On the basis of the review it is argued that:

  • Child poverty and social deprivation are the main explanations for poor outcomes, and is therefore the most effective way of tackling inequality
  • Once social economic status is taken into account children from different ethnic groups make greater progress than white British children. It is felt that this is due to parents from ethnic groups having higher aspirations for their children (parental behaviour)
  • Ethnic groups experience greater challenges in terms of employment. It is found from this review that this is not due to individual difference or education in the early years, and therefore it is proposed to be due to what they refer to as ‘ethnic penalties’
  • Children with disabilities are more likely to be ‘multi disadvantaged’
  • There is a gender gap in education with girls having a tendency to perform better at all stages of the curriculum. This finding is not just specific to the UK. The main ways that this has been explained in evidence has been through biological (different brain structures) and sociological (what is considered important and meaningful to the genders) explanations

From the review the authors conclude that social economic status as well as parental behaviour (contribute to what the authors refer to as the phenomenon of ‘intergenerational persistence’) effect early years development the most. For some groups e.g. based on gender and ethnic group this has not as yet been fully explained, nor is there sufficient evidence in the form of data on early year’s long term outcomes.

Help us help Southend

  • In what innovative ways can we tackle ‘intergenerational persistence’ e.g. in increasing parental aspiration?

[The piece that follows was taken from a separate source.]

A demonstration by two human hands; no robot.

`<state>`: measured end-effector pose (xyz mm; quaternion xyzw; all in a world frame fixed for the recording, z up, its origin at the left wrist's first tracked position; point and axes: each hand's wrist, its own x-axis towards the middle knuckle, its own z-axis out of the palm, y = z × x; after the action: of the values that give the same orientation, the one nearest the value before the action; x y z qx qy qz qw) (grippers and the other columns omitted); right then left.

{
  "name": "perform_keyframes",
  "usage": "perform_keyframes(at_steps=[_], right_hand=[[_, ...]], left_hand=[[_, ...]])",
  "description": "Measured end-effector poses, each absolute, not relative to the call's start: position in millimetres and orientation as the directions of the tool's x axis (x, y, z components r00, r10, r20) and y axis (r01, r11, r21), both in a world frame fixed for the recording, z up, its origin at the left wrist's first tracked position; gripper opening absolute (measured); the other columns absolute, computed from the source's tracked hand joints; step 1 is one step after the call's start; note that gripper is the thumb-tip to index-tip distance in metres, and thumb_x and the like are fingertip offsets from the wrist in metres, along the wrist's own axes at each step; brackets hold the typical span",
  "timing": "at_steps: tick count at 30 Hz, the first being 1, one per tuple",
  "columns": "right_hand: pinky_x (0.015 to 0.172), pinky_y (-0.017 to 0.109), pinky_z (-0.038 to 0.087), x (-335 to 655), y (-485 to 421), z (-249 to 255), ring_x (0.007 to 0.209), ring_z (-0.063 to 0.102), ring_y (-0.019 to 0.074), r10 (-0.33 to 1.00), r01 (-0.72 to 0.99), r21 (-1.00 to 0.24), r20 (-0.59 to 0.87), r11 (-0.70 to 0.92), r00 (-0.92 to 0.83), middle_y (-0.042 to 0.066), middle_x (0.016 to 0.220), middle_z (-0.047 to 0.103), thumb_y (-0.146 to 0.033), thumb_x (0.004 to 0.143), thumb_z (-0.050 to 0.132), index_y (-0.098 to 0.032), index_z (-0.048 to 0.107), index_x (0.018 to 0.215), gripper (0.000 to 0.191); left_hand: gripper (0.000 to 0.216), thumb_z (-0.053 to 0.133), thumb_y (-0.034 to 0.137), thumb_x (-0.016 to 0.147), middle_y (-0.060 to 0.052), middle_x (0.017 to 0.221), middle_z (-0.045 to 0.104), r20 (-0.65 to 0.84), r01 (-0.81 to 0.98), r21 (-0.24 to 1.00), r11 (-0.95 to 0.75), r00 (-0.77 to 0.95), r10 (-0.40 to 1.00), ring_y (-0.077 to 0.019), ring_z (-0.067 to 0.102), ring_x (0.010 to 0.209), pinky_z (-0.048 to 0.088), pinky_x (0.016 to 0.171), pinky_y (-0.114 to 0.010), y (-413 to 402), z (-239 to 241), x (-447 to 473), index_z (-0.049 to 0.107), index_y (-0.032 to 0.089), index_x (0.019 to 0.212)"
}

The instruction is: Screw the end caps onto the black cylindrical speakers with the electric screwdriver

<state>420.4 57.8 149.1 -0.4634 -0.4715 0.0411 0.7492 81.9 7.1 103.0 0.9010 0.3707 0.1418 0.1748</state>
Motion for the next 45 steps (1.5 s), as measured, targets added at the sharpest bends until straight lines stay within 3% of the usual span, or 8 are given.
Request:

Let us know what you think by e-mailing abetterstart@southend.gov.uk

Improving Lives and Worklessness

Title: Improving Lives: Helping workless families

Research source: https://www.gov.uk/government/publications/improving-lives-helping-workless-families

Publication date: April 2017

Authors: Department for Work and Pensions

Our summary

This government policy document sets out to tackle worklessness in families where this is considered to be the norm. They estimate the extent of the issue is 1.8 families in the UK who will be affected by a reduction in the opportunity for future success. The analysis proposes that becoming employed is frustrated for such families by a wide range of complex issues.

The review proposes the following theories of parental worklessness and poor children’s outcomes:

  • Parental conflict
  • Poor paternal mental health
  • Problem debt
  • Parental drug and alcohol dependency
  • Homelessness

The next steps for the review are proposed as follows (page 4):

  • The next phase of the Troubled families programme – with an increased focus on helping families into work, as well as tackling disadvantages that are associated with worklessness
  • Reduce parental conflict – providing increased evidence based early intervention provision supported by local specialist organisations
  • Set new expectations for Job Centre Plus – strengthening partnerships with local authorities and other providers in order to more effectively identify and assess needs
  • Tackle dependency by implementing recommendations made by Dame Carol Black’s review https://www.gov.uk/government/publications/drug-and-alcohol-addiction-and-obesity-effects-on-employment-outcomes (Dec 2016) – by trialling the individual and placement support approach

As part of the way that they propose to track the progress of the review it is also proposed that:

  • Nine national indicators will be published – two will be statutory (proportion of children in workless households, and proportion of children in long-term workless households) and the remaining non-statutory. This will also be used for tracking in terms of academic evaluation. The early years indicators will be the proportion of children achieving a Good Level of Development at the end of the school year when children turn five (all pupils and Free School Meals pupils)
  • A new evidence resource will be published on tackling multiple deprivation and its impact on children

Help us help Southend

  • In addition to our Work Skills activities, what innovative services could we consider to support families out of worklessness?